» **SOURCE DATA**:
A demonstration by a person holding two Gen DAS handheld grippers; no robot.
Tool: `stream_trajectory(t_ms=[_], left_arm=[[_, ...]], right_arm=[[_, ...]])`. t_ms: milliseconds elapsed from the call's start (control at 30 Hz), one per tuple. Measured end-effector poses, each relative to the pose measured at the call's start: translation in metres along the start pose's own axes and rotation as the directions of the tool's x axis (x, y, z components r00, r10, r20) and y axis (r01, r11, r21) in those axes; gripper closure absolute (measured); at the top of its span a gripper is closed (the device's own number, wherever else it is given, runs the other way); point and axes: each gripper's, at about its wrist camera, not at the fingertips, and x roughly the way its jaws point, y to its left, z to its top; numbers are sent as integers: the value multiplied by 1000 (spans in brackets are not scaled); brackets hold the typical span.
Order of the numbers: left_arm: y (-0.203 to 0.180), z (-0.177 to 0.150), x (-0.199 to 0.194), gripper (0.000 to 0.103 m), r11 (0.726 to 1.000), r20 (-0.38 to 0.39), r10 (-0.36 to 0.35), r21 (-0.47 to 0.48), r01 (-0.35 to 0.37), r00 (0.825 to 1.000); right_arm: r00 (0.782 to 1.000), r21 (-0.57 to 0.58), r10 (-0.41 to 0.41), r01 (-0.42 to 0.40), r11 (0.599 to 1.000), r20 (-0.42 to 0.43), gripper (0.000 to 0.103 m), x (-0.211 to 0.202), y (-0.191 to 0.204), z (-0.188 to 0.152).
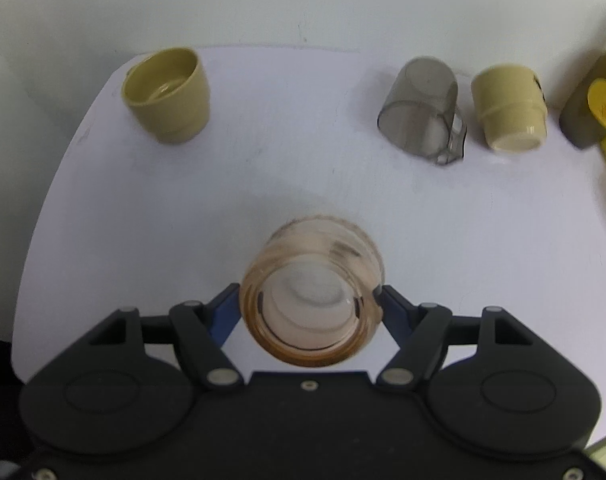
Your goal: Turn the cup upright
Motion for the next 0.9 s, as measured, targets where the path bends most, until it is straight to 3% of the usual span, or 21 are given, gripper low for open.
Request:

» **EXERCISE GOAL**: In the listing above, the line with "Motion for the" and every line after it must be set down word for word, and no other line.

» **ANSWER FOR THE TASK**:
Motion for the next 0.9 s, as measured, targets where the path bends most, until it is straight to 3% of the usual span, or 21 are given, gripper low for open.
Request:

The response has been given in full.